## Exercise
Print the data that follows exactly, leaving nothing out.

## Material provided

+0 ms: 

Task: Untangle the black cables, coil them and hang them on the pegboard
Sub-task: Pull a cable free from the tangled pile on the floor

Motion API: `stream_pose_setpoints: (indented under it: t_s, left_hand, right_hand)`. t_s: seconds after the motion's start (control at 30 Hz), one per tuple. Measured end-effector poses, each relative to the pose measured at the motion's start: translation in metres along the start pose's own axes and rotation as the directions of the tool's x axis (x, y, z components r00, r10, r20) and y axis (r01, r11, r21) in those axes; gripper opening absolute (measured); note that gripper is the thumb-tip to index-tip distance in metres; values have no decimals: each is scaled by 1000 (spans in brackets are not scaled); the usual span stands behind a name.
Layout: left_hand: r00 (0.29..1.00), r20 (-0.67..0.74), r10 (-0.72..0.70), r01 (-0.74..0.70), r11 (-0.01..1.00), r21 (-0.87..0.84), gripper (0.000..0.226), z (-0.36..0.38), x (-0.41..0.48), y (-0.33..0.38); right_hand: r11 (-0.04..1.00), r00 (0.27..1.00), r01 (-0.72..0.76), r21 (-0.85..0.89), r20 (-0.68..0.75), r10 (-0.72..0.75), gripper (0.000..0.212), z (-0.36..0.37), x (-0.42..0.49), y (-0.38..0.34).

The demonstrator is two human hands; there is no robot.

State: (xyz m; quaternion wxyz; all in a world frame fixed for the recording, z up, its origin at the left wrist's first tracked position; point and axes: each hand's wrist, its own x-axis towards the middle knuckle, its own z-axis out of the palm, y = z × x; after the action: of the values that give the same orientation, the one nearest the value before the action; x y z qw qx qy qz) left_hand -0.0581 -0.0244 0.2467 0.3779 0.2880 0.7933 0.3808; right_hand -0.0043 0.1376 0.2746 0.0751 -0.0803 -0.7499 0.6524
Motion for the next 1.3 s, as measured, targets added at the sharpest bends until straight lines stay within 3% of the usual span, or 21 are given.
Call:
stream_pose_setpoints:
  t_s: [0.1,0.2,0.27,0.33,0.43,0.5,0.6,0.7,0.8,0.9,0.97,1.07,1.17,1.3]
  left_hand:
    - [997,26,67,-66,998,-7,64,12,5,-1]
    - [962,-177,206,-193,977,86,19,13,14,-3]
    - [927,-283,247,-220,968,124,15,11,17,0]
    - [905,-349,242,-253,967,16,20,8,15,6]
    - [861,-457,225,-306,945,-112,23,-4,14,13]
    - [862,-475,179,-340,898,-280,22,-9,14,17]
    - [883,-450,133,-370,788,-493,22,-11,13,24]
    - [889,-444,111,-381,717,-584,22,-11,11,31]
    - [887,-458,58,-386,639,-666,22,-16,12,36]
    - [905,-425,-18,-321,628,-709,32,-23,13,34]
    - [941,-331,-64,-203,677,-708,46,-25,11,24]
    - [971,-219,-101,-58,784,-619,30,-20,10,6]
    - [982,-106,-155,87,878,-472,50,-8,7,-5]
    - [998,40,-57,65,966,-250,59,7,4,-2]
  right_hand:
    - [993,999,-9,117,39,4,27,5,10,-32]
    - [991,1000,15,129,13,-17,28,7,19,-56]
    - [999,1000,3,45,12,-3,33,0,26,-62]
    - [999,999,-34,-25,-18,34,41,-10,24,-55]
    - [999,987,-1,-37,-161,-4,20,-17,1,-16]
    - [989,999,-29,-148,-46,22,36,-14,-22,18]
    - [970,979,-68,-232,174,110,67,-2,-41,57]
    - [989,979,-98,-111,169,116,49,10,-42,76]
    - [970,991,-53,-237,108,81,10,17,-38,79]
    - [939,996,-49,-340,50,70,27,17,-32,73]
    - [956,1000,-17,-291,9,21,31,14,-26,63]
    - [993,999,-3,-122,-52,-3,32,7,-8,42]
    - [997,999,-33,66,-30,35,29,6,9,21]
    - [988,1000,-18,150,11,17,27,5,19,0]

## Completed task
+0 ms: 

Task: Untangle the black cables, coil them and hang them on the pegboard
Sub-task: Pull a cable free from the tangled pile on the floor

Motion API: `stream_pose_setpoints: (indented under it: t_s, left_hand, right_hand)`. t_s: seconds after the motion's start (control at 30 Hz), one per tuple. Measured end-effector poses, each relative to the pose measured at the motion's start: translation in metres along the start pose's own axes and rotation as the directions of the tool's x axis (x, y, z components r00, r10, r20) and y axis (r01, r11, r21) in those axes; gripper opening absolute (measured); note that gripper is the thumb-tip to index-tip distance in metres; values have no decimals: each is scaled by 1000 (spans in brackets are not scaled); the usual span stands behind a name.
Layout: left_hand: r00 (0.29..1.00), r20 (-0.67..0.74), r10 (-0.72..0.70), r01 (-0.74..0.70), r11 (-0.01..1.00), r21 (-0.87..0.84), gripper (0.000..0.226), z (-0.36..0.38), x (-0.41..0.48), y (-0.33..0.38); right_hand: r11 (-0.04..1.00), r00 (0.27..1.00), r01 (-0.72..0.76), r21 (-0.85..0.89), r20 (-0.68..0.75), r10 (-0.72..0.75), gripper (0.000..0.212), z (-0.36..0.37), x (-0.42..0.49), y (-0.38..0.34).

The demonstrator is two human hands; there is no robot.

State: (xyz m; quaternion wxyz; all in a world frame fixed for the recording, z up, its origin at the left wrist's first tracked position; point and axes: each hand's wrist, its own x-axis towards the middle knuckle, its own z-axis out of the palm, y = z × x; after the action: of the values that give the same orientation, the one nearest the value before the action; x y z qw qx qy qz) left_hand -0.0581 -0.0244 0.2467 0.3779 0.2880 0.7933 0.3808; right_hand -0.0043 0.1376 0.2746 0.0751 -0.0803 -0.7499 0.6524
Motion for the next 1.3 s, as measured, targets added at the sharpest bends until straight lines stay within 3% of the usual span, or 21 are given.
Call:
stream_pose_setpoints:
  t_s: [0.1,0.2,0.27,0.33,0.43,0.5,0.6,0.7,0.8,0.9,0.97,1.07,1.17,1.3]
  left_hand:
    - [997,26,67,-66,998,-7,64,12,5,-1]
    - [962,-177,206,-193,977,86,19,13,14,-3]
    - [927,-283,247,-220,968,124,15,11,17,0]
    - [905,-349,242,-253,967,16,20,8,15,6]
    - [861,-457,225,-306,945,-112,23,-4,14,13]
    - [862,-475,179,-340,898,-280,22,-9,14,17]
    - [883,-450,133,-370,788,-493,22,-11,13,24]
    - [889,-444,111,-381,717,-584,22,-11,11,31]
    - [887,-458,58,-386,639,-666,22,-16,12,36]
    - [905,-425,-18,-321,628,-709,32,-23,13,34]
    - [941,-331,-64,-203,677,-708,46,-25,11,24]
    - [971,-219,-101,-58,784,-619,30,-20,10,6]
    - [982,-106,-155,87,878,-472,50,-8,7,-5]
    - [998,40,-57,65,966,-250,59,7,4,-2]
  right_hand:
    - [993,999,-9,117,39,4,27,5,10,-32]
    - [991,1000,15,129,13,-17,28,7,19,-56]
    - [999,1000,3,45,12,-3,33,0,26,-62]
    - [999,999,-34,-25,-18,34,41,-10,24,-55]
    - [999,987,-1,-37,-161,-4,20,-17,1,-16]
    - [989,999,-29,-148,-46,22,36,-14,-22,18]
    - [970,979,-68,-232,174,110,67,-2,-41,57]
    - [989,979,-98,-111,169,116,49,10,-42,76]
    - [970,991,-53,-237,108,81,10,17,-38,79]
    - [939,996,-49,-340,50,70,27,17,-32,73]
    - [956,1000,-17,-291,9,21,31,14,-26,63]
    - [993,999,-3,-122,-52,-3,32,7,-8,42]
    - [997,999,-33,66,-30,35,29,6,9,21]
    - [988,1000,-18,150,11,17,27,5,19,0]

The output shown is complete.